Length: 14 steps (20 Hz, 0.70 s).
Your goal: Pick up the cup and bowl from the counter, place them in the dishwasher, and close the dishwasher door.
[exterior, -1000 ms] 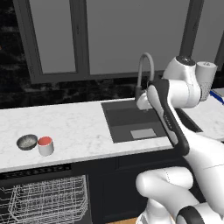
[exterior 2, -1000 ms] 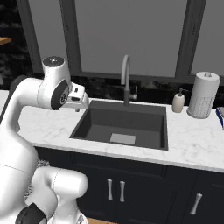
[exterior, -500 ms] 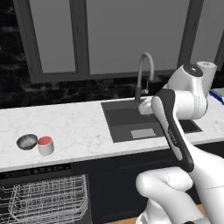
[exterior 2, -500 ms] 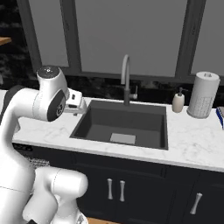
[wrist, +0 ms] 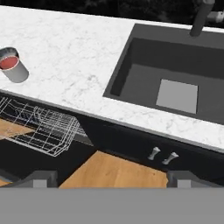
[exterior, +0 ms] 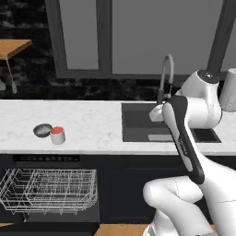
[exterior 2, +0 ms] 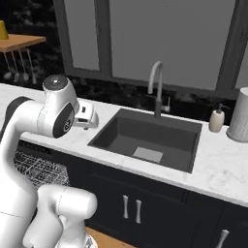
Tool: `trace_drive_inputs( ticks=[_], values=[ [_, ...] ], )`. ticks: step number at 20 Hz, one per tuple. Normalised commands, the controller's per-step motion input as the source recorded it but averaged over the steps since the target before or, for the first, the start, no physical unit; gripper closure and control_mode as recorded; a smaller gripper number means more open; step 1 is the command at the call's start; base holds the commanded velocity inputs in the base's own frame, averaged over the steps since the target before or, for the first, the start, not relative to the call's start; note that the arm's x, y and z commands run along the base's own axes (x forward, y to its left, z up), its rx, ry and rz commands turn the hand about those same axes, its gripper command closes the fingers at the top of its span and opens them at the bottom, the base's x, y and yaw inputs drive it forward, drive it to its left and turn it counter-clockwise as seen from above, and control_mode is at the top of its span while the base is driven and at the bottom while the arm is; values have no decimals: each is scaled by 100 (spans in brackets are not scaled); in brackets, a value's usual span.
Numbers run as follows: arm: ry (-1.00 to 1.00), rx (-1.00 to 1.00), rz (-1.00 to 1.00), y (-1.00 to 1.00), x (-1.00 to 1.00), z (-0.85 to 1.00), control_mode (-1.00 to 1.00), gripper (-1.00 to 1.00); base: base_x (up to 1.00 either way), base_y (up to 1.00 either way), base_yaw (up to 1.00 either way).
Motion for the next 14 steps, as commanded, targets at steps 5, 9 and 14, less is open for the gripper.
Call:
trace_drive_inputs(
  ticks=[5,9,14],
  values=[
    [0,0,0,0,0,0,100,-100,6,-68,74],
    [0,0,0,0,0,0,100,-100,57,-9,81],
    [0,0,0,0,0,0,100,-100,55,-10,85]
  ],
)
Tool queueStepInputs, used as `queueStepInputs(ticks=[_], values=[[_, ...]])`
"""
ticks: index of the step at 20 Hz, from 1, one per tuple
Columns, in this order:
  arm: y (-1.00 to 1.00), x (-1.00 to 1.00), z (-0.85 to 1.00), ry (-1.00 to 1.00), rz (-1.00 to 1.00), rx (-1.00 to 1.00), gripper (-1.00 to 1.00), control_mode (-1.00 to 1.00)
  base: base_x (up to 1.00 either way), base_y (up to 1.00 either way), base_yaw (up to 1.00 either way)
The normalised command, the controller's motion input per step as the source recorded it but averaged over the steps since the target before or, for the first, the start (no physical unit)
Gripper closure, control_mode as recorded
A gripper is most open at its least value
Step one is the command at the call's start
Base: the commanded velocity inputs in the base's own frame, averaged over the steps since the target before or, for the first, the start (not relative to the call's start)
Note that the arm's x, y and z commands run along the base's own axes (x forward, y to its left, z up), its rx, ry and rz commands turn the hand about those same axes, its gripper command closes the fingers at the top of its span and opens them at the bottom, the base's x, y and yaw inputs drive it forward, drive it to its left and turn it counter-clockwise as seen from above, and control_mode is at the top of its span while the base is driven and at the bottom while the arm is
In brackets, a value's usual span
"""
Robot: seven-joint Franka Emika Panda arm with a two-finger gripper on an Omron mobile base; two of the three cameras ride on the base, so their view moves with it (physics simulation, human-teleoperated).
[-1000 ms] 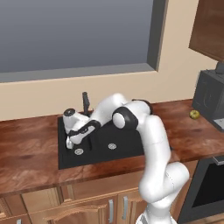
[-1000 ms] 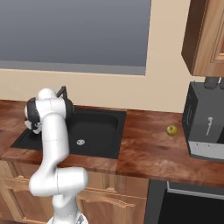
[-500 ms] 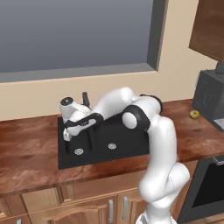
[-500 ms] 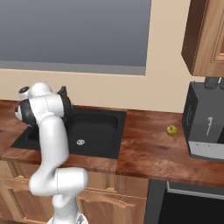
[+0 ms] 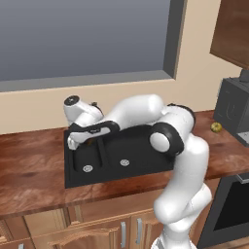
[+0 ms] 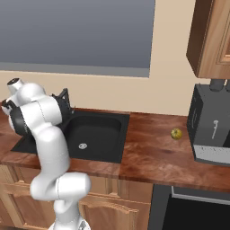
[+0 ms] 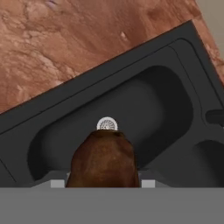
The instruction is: Turn on the sink faucet. Then move the sweet potato from the counter to the sink. Turn off the sink. Move the vegetable from the sink to the pot next to the stove. Finally move the pot to the rear left burner.
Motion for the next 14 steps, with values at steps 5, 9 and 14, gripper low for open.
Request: queueStepInputs(ticks=[5,9,14], values=[[-0.34,-0.5,0.6,0.0,-0.08,0.0,1.0,-1.0,0.0,0.0,0.0],[-0.42,-0.49,0.52,0.0,-0.08,0.01,1.0,-1.0,0.0,0.0,0.0],[-0.46,-0.51,0.46,0.0,-0.07,0.01,1.0,-1.0,0.0,0.0,0.0]])
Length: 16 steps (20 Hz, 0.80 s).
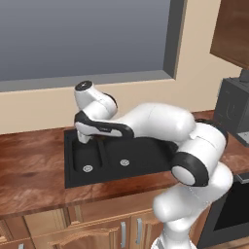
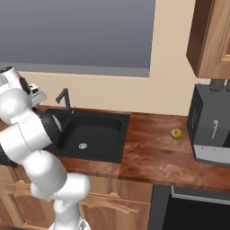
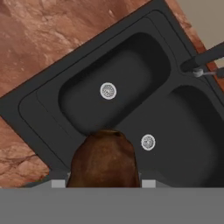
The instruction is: Turn on the sink faucet. Then move the sweet potato from the counter to the sink. Turn off the sink. Move the vegetable from the sink to the pot next to the stove. Finally move the pot to the rear left burner.
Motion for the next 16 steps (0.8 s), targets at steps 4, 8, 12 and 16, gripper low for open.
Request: queueStepInputs(ticks=[4,8,12,16], values=[[-0.54,-0.58,0.4,0.0,-0.05,0.02,1.0,-1.0,0.0,0.0,0.0],[-0.58,-0.52,0.26,0.0,-0.02,0.04,1.0,-1.0,0.0,0.0,0.0],[-0.16,-0.07,0.0,0.01,0.0,0.02,1.0,-1.0,0.0,0.0,0.0],[0.0,0.0,0.0,0.01,0.0,0.0,1.0,-1.0,0.0,0.0,0.0]])
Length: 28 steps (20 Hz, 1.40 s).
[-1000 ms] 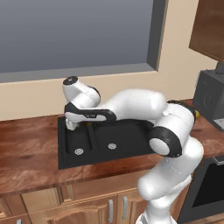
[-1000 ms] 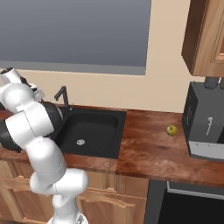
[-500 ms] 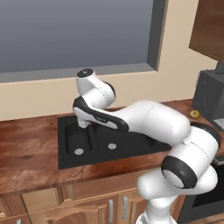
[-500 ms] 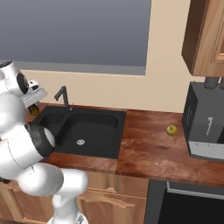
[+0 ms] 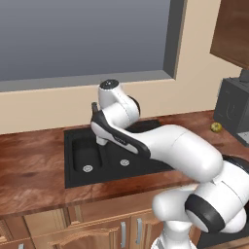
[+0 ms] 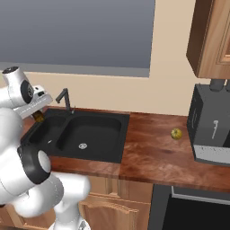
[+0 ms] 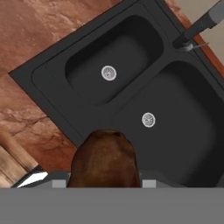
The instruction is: Turn on the sink faucet. Then move the sweet potato from the counter to the sink. Turn off the sink. Move the vegetable from the sink to the pot next to the stove. Finally move the pot to the rear left burner.
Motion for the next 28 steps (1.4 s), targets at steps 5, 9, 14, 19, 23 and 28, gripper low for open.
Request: queueStepInputs(ticks=[5,9,14,19,23,28], values=[[0.0,-0.1,0.0,-0.04,-0.01,0.0,1.0,-1.0,0.0,0.0,0.0],[-0.06,-0.28,0.0,-0.07,-0.07,0.0,1.0,1.0,-0.14,-0.04,-0.03],[0.0,0.0,0.0,0.0,0.0,0.0,1.0,1.0,-0.71,-0.26,-0.25],[0.0,0.0,0.0,0.0,0.0,0.0,1.0,1.0,-0.53,-0.25,-0.41],[0.0,0.0,0.0,0.0,0.0,0.0,1.0,1.0,-0.39,-0.21,-0.48],[0.0,0.0,0.0,0.0,0.0,0.0,1.0,1.0,-0.29,-0.1,-0.51]])
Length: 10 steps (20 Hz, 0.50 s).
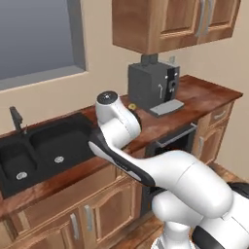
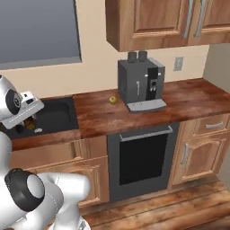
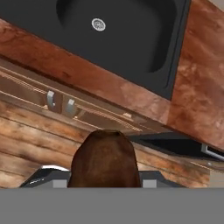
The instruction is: Turn on the sink faucet. Then move the sweet potato from the counter to the sink. Turn off the sink. Move the vegetable from the sink to the pot next to the stove. Finally move the pot to the rear left burner.
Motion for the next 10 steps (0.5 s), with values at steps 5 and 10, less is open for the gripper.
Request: queueStepInputs(ticks=[5,10], values=[[0.0,0.0,0.0,0.0,0.0,0.0,1.0,1.0,-0.26,-0.03,-0.51],[0.0,0.0,0.0,0.0,0.0,0.0,1.0,1.0,-0.22,0.0,-0.53]])
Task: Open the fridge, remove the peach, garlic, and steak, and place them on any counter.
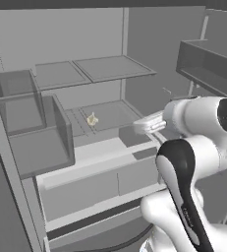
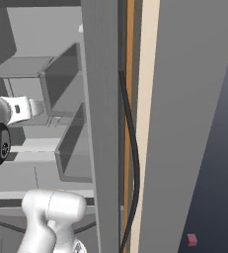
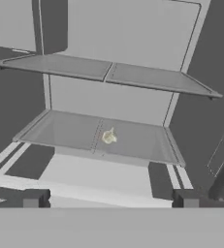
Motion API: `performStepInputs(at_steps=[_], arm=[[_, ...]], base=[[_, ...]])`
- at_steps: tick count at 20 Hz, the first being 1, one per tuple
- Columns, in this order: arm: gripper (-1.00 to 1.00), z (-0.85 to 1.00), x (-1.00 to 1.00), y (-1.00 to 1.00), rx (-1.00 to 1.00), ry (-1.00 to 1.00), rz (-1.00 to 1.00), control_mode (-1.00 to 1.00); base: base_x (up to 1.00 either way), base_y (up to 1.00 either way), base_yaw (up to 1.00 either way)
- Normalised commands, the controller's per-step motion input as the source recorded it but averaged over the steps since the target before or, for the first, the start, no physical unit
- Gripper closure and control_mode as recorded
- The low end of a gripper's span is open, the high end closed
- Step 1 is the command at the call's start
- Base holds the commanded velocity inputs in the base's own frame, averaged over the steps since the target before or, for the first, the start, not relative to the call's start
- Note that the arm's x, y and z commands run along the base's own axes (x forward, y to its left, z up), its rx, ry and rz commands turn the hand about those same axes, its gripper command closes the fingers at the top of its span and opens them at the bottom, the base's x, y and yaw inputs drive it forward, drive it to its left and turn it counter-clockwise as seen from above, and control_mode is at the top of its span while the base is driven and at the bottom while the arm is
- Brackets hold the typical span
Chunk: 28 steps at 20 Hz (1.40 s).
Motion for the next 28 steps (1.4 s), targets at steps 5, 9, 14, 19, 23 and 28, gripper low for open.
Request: performStepInputs(at_steps=[5,9,14,19,23,28], arm=[[-1.00,-0.35,0.97,0.31,-0.10,0.34,-0.09,-1.00],[-1.00,-0.56,0.69,0.08,-0.05,0.25,-0.08,-1.00],[-1.00,-0.69,0.36,0.00,0.05,-0.03,0.00,-1.00],[-1.00,-0.47,0.60,0.08,0.04,-0.01,0.00,-1.00],[-1.00,-0.23,0.71,0.39,0.01,0.01,0.00,-1.00],[-1.00,-0.21,0.73,0.31,0.00,0.02,0.00,-1.00]], base=[[0.00,0.00,0.00],[0.00,0.00,0.00],[0.00,0.00,0.00],[0.00,0.00,0.00],[0.00,0.00,0.00],[0.00,0.00,0.00]])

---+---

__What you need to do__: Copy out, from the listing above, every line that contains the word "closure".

__Task solution__:
Tool: `trace_drive_inputs( ticks=[_], values=[ [_, ...] ], )`. ticks: step number at 20 Hz, one per tuple. Normalised commands, the controller's per-step motion input as the source recorded it but averaged over the steps since the target before or, for the first, the start, no physical unit; gripper closure and control_mode as recorded; a smaller gripper number means more open; step 1 is the command at the call's start; base holds the commanded velocity inputs in the base's own frame, averaged over the steps since the target before or, for the first, the start, not relative to the call's start; note that the arm's x, y and z commands run along the base's own axes (x forward, y to its left, z up), its rx, ry and rz commands turn the hand about those same axes, its gripper command closes the fingers at the top of its span and opens them at the bottom, the base's x, y and yaw inputs drive it forward, drive it to its left and turn it counter-clockwise as seen from above, and control_mode is at the top of its span while the base is driven and at the bottom while the arm is; values have no decimals: each is scaled by 100 (spans in brackets are not scaled); in brackets, a value's usual span.
Gripper closure, control_mode as recorded
- Gripper closure and control_mode as recorded

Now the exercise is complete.